Description
A collection of archival papers, audio-visual media, publications, artifacts, photographs, letters, and other documents connected
to Hershman-Leeson's art works and projects created since the 1970s and through 2003.
Background
Lynn Hershman Leeson (b. 1941) is a performance artist and filmmaker who, in various media, has investigated the idea of selfhood
and what establishes an individual as a sentient, gendered, unique person. Between the years of 1974 and 1978, Hershman Leeson
spent much of her time performing as an alter ego, the character Roberta Breitmore. Much of the work--drawings, photographs,
clothing, medical records, letters, etc.--Hershman Leeson produced during the Breitmore years related to the character's emotional
and practical existences.
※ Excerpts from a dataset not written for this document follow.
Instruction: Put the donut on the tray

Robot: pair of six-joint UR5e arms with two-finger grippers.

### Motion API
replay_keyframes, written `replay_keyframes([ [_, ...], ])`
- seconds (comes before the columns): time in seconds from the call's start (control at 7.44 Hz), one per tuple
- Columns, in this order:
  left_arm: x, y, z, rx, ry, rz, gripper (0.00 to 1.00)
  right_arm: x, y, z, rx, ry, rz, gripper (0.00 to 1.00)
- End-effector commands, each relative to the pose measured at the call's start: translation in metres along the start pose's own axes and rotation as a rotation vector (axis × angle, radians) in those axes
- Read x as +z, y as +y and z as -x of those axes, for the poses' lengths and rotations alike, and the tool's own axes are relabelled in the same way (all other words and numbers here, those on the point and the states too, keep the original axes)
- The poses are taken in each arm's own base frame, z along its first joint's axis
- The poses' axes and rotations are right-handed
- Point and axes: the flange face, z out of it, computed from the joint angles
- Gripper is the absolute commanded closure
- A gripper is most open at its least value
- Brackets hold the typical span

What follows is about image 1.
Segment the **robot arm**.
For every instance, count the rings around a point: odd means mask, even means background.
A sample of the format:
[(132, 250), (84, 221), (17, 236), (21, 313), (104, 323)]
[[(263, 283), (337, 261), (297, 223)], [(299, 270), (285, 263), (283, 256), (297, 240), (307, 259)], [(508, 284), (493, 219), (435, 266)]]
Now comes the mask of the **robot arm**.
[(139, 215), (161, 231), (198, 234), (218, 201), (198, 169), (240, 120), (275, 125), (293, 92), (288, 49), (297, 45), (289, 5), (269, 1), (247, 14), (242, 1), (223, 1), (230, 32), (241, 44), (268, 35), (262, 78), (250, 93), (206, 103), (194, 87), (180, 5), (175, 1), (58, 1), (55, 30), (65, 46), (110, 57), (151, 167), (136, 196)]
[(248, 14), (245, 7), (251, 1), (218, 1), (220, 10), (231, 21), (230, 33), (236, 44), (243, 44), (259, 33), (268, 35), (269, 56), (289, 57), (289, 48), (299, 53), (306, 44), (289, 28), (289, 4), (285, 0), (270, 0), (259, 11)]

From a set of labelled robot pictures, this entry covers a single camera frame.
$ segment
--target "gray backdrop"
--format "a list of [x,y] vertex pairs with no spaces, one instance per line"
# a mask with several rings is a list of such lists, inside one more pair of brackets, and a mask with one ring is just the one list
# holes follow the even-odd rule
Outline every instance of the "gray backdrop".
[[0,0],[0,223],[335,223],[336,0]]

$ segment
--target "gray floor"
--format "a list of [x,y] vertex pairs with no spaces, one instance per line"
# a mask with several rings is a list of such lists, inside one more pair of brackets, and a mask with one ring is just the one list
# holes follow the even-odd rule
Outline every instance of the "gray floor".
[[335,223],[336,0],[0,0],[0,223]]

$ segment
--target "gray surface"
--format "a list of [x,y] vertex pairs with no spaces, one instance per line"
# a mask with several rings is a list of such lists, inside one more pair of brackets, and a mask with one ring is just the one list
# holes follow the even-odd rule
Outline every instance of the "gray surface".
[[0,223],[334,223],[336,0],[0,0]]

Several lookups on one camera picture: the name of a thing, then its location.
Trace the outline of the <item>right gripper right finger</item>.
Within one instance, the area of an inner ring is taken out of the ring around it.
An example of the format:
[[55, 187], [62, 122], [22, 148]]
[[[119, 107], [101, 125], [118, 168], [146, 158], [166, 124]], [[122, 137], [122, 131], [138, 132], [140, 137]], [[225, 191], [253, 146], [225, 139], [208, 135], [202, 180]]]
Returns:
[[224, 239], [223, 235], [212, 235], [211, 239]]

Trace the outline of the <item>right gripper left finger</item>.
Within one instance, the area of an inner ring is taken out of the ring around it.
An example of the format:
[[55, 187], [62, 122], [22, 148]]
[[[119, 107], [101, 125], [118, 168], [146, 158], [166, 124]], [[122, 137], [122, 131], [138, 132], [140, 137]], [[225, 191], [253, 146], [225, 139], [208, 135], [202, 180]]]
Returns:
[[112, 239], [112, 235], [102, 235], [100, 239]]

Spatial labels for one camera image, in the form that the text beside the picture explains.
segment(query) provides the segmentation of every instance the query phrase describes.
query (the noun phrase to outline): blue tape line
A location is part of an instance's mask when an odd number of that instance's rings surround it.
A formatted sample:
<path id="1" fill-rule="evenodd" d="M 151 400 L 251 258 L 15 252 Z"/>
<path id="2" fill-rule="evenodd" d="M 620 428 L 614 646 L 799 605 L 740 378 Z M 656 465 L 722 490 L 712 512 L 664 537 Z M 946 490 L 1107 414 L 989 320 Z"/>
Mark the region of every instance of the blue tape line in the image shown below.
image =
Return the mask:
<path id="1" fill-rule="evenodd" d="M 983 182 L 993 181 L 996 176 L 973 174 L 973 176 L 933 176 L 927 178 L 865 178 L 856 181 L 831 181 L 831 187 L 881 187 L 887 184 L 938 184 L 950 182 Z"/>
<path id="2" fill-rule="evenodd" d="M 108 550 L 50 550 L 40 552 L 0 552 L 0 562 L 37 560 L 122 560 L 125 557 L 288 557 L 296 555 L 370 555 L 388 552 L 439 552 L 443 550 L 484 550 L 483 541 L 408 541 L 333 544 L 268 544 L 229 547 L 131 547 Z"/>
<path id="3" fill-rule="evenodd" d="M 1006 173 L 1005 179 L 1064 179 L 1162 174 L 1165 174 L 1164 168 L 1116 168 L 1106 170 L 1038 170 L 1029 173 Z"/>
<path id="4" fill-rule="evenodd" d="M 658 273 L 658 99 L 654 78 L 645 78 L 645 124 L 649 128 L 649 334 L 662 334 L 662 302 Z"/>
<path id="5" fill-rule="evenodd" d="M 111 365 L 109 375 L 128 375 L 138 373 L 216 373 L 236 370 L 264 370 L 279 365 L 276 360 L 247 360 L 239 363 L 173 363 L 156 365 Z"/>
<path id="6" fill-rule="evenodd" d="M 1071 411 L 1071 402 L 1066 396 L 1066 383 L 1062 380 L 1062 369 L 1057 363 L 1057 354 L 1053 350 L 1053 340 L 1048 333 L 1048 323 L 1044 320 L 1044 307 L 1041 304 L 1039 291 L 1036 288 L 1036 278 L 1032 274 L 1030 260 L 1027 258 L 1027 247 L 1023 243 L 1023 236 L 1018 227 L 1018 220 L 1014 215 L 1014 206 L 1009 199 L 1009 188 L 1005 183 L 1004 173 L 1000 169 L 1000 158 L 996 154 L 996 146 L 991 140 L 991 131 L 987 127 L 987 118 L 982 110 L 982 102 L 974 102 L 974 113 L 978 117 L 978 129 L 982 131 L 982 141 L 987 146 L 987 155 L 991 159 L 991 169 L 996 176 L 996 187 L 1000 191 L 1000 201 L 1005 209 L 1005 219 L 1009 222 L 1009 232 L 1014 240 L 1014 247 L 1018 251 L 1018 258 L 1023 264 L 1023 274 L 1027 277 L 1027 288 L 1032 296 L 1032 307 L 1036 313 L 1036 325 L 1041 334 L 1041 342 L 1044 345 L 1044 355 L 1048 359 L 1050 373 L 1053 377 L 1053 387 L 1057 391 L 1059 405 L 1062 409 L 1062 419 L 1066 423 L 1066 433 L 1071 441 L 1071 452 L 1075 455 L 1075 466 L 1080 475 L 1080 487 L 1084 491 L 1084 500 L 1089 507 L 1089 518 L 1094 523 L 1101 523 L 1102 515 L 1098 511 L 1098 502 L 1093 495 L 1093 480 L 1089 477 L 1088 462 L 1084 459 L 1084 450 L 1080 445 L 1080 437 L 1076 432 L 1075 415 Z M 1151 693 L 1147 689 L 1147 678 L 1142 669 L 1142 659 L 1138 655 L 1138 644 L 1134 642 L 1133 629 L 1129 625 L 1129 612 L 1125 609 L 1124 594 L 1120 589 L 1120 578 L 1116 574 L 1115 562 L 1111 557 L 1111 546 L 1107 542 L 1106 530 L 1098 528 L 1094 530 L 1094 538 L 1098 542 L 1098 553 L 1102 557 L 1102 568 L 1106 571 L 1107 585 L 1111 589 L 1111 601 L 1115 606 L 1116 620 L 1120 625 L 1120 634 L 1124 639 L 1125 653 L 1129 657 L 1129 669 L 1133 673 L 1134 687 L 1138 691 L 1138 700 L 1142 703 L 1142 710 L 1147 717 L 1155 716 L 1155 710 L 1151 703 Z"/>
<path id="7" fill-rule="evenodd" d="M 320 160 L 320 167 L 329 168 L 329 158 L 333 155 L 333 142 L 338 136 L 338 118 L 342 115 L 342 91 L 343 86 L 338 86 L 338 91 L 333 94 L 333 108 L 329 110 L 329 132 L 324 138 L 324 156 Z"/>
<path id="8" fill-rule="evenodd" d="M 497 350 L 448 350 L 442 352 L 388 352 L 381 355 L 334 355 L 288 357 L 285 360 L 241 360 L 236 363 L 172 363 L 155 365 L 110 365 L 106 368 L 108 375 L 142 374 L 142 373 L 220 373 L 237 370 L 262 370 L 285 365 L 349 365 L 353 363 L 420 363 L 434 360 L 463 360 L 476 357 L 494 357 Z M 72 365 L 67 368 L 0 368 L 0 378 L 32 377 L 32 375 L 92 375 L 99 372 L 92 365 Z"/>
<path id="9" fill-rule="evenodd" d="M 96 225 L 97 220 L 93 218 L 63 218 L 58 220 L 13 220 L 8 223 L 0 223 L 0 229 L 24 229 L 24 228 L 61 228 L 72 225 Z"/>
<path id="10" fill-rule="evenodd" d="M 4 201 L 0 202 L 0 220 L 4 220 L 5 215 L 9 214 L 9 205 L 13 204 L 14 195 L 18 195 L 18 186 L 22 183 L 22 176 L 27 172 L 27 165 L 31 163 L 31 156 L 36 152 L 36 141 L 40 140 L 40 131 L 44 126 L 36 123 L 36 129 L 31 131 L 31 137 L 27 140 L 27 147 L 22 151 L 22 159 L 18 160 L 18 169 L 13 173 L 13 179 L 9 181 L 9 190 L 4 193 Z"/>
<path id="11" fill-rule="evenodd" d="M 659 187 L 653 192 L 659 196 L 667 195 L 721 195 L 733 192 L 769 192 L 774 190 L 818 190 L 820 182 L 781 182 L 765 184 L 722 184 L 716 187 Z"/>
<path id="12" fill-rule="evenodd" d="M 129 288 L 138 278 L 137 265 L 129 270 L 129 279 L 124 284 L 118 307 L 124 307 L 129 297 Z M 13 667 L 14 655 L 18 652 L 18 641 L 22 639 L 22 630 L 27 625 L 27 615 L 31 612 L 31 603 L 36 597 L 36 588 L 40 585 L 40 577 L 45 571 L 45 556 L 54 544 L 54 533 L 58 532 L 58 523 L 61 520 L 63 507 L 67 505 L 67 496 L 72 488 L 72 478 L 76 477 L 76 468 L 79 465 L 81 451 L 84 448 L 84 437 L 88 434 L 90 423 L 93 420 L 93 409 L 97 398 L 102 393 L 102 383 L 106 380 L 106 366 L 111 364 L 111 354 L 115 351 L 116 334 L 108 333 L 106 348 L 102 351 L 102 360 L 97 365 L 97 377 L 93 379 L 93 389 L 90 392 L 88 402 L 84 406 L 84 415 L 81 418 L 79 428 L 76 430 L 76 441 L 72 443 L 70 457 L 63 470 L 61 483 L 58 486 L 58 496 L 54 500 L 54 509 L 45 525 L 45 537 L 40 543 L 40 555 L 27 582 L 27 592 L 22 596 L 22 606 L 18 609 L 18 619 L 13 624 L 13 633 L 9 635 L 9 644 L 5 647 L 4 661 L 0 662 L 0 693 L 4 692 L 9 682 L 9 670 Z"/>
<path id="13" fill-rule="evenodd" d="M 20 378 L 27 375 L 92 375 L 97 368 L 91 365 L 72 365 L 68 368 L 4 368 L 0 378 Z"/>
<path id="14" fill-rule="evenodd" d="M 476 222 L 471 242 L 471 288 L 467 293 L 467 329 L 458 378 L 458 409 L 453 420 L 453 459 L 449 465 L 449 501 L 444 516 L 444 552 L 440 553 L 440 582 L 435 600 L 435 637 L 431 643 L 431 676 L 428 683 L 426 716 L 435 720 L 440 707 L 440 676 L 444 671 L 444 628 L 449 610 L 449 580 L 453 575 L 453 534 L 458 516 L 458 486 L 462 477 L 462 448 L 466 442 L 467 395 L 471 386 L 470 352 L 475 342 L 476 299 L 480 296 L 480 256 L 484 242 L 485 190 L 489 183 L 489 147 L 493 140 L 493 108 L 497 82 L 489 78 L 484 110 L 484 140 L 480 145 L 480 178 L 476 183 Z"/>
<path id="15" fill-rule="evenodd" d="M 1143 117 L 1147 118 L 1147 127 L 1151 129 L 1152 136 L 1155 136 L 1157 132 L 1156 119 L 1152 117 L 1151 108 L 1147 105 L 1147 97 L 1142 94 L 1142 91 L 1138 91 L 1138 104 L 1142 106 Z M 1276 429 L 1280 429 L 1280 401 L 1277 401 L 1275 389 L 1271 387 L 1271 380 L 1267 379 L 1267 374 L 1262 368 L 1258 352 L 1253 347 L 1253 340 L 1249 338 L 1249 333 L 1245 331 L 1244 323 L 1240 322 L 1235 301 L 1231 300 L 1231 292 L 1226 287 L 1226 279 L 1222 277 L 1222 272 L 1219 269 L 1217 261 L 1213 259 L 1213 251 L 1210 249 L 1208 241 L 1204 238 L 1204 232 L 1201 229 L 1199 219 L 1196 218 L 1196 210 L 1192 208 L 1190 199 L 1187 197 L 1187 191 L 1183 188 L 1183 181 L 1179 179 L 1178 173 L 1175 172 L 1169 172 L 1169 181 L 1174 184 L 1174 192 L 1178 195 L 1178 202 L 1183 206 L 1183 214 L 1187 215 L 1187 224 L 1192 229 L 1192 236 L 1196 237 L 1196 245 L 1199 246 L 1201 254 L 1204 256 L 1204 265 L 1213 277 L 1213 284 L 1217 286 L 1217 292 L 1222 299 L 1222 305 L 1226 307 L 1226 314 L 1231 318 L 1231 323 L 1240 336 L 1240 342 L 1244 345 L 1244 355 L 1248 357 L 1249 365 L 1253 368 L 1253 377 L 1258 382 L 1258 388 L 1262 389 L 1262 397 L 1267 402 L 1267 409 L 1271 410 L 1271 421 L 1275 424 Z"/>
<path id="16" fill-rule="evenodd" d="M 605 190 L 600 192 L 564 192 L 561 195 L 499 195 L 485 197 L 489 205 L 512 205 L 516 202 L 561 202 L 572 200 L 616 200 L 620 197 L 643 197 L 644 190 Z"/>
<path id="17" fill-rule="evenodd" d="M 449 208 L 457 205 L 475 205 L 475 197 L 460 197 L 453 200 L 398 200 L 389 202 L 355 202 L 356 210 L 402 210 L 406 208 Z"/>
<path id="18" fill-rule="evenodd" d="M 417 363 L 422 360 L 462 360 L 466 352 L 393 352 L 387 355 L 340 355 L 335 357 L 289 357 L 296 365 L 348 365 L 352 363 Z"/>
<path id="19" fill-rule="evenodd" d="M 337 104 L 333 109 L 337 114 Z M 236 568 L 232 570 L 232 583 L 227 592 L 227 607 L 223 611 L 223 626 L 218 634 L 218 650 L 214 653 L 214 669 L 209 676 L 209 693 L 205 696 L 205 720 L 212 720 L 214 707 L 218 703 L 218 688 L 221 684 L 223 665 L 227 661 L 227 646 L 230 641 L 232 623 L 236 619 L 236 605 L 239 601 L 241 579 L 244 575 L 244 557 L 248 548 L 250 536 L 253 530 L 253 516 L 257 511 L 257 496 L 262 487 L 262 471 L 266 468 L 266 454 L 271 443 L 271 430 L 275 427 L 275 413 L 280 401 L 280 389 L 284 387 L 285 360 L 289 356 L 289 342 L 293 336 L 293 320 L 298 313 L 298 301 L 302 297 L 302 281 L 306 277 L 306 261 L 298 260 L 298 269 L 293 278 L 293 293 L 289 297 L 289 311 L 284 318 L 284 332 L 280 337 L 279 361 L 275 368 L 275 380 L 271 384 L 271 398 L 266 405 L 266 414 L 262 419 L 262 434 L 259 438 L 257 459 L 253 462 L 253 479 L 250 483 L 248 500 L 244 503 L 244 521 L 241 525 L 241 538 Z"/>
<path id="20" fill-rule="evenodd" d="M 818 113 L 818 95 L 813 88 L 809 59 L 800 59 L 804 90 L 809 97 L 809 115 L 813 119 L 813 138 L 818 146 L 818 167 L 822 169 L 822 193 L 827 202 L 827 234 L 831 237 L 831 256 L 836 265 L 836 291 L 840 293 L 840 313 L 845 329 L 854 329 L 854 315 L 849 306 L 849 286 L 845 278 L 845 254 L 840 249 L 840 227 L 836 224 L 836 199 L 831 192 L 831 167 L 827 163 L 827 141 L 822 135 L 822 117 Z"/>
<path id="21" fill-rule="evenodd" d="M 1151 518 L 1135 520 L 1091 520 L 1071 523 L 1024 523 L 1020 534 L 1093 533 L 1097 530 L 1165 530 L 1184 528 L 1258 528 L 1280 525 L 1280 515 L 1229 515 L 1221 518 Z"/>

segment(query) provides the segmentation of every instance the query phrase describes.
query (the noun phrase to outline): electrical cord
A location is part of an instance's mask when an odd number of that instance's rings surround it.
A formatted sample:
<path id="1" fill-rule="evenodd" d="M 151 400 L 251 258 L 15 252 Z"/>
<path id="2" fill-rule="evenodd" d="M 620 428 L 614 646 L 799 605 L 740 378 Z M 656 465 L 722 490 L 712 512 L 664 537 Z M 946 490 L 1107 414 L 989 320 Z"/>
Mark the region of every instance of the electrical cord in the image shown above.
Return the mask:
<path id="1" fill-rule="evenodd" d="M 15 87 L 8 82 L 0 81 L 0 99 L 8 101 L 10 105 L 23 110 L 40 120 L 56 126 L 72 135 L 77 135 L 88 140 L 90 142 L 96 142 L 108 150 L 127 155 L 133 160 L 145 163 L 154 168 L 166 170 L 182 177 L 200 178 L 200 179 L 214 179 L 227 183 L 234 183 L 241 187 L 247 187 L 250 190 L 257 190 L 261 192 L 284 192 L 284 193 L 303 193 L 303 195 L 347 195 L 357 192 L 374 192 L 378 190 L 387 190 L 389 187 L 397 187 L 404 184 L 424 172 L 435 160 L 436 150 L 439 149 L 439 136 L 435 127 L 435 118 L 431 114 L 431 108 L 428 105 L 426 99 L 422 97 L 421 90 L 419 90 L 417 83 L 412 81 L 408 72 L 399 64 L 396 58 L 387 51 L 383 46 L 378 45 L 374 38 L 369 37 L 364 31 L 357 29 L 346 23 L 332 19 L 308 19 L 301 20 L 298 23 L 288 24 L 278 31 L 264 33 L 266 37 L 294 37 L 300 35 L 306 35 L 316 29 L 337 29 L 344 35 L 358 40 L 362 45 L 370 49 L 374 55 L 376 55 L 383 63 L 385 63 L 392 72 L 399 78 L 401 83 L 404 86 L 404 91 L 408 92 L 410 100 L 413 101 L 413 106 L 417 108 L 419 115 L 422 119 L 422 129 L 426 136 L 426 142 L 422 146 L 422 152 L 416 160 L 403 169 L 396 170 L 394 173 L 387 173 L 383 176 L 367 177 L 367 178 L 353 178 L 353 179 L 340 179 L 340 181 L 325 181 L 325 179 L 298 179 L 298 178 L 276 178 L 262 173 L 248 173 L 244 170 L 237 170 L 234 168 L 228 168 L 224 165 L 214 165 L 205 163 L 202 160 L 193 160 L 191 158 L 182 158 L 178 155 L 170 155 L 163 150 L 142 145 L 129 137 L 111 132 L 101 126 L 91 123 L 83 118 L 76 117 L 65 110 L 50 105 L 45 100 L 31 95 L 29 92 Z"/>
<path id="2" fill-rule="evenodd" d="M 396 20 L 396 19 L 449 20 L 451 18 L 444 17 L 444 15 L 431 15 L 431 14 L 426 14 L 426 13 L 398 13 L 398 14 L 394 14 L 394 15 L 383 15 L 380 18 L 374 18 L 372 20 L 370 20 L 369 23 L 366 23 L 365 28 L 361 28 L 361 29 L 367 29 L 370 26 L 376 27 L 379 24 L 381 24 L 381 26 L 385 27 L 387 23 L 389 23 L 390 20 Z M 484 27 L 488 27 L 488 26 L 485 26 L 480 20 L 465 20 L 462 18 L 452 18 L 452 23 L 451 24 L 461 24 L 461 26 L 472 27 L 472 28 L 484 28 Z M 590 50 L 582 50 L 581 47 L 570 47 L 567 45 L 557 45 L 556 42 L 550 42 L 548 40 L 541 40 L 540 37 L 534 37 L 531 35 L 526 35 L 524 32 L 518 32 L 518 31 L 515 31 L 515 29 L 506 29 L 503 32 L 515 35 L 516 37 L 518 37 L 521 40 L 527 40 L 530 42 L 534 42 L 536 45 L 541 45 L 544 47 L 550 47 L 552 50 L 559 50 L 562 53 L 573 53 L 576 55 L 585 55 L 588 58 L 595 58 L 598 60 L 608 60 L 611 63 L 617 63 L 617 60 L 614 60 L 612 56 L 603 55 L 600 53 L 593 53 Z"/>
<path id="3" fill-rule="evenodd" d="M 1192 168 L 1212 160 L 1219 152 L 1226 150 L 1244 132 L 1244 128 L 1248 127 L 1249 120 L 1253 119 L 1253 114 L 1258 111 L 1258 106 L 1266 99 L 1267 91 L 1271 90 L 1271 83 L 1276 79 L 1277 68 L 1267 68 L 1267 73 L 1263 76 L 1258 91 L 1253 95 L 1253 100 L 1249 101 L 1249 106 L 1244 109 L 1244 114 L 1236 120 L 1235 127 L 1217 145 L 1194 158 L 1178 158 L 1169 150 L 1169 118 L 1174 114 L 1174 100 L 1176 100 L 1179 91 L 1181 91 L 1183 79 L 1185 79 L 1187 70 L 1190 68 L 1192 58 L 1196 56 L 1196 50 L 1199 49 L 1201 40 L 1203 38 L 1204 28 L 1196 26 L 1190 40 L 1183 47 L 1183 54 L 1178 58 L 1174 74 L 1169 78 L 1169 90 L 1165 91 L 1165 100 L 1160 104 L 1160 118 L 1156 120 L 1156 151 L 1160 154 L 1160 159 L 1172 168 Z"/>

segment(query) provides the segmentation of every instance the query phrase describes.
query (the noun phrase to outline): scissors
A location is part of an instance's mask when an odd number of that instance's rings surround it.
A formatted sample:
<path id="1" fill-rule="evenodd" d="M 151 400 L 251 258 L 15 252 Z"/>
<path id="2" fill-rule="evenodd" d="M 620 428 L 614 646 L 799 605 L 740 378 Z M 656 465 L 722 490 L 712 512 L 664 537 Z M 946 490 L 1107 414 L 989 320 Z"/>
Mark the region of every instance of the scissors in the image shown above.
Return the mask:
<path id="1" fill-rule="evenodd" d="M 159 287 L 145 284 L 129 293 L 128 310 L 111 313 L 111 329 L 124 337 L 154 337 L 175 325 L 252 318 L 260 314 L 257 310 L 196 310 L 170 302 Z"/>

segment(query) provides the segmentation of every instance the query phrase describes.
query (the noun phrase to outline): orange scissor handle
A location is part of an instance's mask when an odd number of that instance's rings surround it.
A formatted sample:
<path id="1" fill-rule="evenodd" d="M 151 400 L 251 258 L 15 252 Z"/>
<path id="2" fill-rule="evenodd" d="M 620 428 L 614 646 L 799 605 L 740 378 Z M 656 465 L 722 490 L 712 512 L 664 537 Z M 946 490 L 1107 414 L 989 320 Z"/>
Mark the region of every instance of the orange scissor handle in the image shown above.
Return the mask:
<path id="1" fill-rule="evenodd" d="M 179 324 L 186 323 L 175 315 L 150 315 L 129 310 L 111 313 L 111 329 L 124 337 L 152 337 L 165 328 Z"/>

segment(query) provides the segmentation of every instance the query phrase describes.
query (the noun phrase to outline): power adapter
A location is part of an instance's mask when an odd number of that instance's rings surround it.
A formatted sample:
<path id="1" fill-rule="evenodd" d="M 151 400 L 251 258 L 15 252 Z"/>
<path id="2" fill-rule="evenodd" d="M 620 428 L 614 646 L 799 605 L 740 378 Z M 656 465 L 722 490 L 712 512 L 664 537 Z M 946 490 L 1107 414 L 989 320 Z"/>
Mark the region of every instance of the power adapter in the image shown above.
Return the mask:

Hershman Leeson seemed to be demonstrating that the two existences could and should not be easily
separated--nor should the artist herself be easily separated from the character she created. Hershman Leeson's work in film,
video, and new media has been equally focused toward exploring the ways that bodies interact and define themselves. Lorna (1983-84), described by the artist as "the first interactive video art disc," allowed the viewer to experience the emotions
of the title character while also, at key points, making important decisions for her. The viewer was both entwined with and
removed from Lorna's life. In the 1980s and 90s, Hershman continued to focus on new media, expanding her work in video and
creating online environments that incorporated artificial intelligence. Concurrently, she began to direct feature films; her
first film, Conceiving Ada (1997), situated the nineteenth-century computer science innovator Ada Lovelace in juxtaposition with the twentieth-century
computer reality that she helped to create. A winner of numerous awards and honors for her contributions to art practice,
Hershman Leeson is currently Chair of the Film Department at the San Francisco Art Institute. She is Professor Emerita at
the University of California, Davis, and an A.D. White Professor at large at Cornell University. !Women Art Revolution reflects years of interviews that Hershman Leeson has compiled in order to tell the story of the feminist art movement in
the artists' own words.
Extent
155 Linear Feet
(100 manuscript boxes, 90 record storage containers)
Restrictions
All requests to reproduce, publish, quote from, or otherwise use collection materials must be submitted in writing to the
Head of Special Collections and University Archives, Stanford University Libraries, Stanford, California 94304-6064. Consent
is given on behalf of Special Collections as the owner of the physical items and is not intended to include or imply permission
from the copyright owner. Such permission must be obtained from the copyright owner, heir(s) or assigns. See: http://library.stanford.edu/depts/spc/pubserv/permissions.html.
Availability
Open for research. Audiovisual materials are not available in original format, and must be reformatted to a digital use copy.